A compromise has been to make a somewhat more general set of parish maps that include one with a monochrome satellite layer from Google to provide the field boundary cue. The licensing for this is a slightly grey area but the Google copyright is burned into the images. It is thought that these maps do bring together the opportunity woodland layer with other information to be sufficiently useful. Currently awaiting feedback about this version.

Another approach taken in another parish has been to simply speak with neighbours in the knowledge that the opportunity woodland zone snakes around the hillside on the steep slopes. This has been quite successful in identifying and communicating with a number of potentially interested and adjacent land owners.

The final version of the maps is still to be released and includes for each parish information on the area of existing and potential woodland and the area of both arable and pasture land. It is hoped that this will open out the discussion with land owners into the appropriate balance of woodland and agroforestry in a parish. This is potentially a powerful tool for engagement but is not yet quite complete. It is possibly a good outcome of a rather roundabout process. This process has been rather hampered by not being able to dedicate time to it early on and also for the people in the parishes by the Corona virus lockdown.

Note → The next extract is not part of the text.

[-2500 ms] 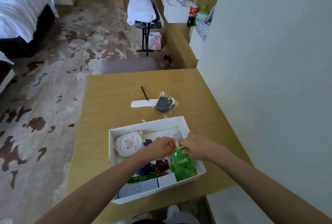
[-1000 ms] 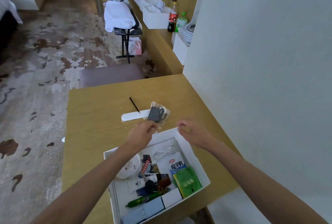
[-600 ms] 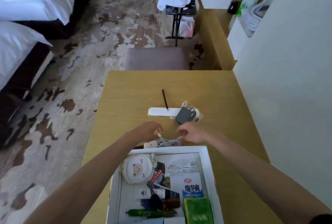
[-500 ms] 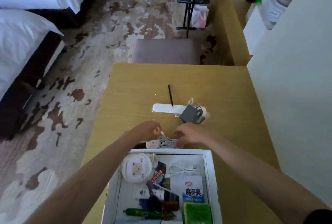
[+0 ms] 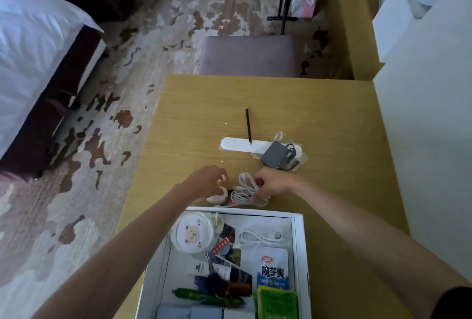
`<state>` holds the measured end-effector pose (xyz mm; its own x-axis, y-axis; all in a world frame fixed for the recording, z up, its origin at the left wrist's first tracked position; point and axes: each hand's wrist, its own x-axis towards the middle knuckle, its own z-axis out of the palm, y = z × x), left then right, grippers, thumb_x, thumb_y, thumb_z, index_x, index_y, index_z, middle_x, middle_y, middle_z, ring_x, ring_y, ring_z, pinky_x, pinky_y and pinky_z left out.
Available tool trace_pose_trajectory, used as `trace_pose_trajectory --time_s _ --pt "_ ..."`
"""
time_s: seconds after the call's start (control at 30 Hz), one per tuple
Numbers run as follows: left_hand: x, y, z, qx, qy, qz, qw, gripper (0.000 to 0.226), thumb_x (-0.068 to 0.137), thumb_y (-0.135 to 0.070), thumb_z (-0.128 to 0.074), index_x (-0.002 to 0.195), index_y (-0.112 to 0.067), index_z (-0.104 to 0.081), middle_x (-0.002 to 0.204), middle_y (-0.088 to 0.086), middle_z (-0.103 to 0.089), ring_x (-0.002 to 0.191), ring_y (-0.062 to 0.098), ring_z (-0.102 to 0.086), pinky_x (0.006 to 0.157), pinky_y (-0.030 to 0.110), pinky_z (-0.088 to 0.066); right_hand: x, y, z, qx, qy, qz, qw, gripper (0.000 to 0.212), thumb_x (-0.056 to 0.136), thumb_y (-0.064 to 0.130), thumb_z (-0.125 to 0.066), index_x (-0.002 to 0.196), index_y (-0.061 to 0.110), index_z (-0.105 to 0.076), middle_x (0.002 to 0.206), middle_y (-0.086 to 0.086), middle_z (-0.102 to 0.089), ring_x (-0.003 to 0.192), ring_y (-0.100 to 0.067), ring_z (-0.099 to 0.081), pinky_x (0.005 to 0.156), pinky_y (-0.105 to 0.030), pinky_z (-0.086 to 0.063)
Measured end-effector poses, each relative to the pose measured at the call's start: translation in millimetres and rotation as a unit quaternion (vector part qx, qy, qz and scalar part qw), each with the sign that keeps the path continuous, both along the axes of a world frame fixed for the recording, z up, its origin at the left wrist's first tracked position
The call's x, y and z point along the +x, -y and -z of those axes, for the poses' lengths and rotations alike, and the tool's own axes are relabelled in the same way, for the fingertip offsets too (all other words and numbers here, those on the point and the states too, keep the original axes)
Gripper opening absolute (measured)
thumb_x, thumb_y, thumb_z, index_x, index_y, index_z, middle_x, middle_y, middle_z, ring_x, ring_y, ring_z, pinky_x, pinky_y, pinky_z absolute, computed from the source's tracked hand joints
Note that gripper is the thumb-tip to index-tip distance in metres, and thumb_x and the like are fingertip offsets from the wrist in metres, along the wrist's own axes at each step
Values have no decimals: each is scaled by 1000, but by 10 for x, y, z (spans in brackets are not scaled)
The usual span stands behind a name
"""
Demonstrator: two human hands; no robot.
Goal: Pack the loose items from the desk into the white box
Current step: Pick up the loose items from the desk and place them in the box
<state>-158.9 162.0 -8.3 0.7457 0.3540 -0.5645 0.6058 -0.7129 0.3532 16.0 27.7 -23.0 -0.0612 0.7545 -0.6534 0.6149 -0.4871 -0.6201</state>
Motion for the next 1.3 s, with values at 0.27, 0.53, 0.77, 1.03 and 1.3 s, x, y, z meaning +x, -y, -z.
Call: trace_pose_trajectory --time_s 0.27,0.53,0.77,1.03,1.3 --pt "305 136 -464 -309 139 -263 903 18 86 -15 -65 103 -19 -60 113 4 -66 95 13 -62 70 26 -51 145 250 -441 92 -107 310 940 25 77 35 -78 92 17 -70 88 -6 -73 73 -8 -65 67 -21 -49" --pt "272 215 -777 -282 207 -218 911 39 88 -32 -63 120 -9 -56 108 8 -64 90 17 -59 58 20 -46 -114 337 -870 127 -86 339 928 35 79 32 -75 100 5 -65 81 -5 -63 59 -8 -53 54 -15 -44" --pt "-137 234 -926 -369 287 -298 832 21 96 -20 -48 109 -7 -58 90 7 -62 80 21 -63 68 31 -53 -492 381 -1163 171 -66 384 905 36 81 32 -73 102 4 -65 90 -11 -69 75 -17 -65 69 -26 -51" --pt "-534 459 -1107 -451 318 -328 767 24 100 -24 -40 113 -10 -56 82 7 -62 61 18 -62 54 28 -52 -865 967 -1302 190 -201 460 844 33 87 25 -64 112 3 -62 89 -8 -72 78 -26 -59 65 -26 -45" --pt "-606 1030 -1182 -470 232 -219 823 35 100 -34 -29 107 -8 -52 97 7 -58 68 18 -52 60 30 -50 -825 1537 -1366 155 -122 473 859 23 90 15 -61 111 12 -53 77 -7 -68 60 -7 -63 50 -17 -47"
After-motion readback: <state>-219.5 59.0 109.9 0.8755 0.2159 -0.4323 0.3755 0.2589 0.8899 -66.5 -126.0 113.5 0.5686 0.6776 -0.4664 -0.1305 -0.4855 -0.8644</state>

Soils & Native Woodland Maps

These data are not available in the public domain. The native woodland map would be very useful indeed for parishes but an approach to Cranfield on this proved fruitless.

This also relates to the Ag Land Classification map which has old climate data baked into it. This needs updating with climate scenarios.


The EA LiDAR data is very powerful for mapping small woods and hedgerows. Hedges are very narrow things but the LiDAR is sufficiently detailed to detect them. There is a big jump between the 50m woodland opportunity maps and the LiDAR hedgerow maps (Publow-Pensford) which are 2,500 times more detailed.

Paying for the woodland

Paying for public goods is going to mean talking about ecosystem services and carbon (amongst other things). This seems to be a general grey-area but will be critical going forward. We have made a start on this already. The time frame to 2030 or even 2050 is rather short when considering carbon. We need a 100 year environment plan rather than the 25 years that people are generally thinking about.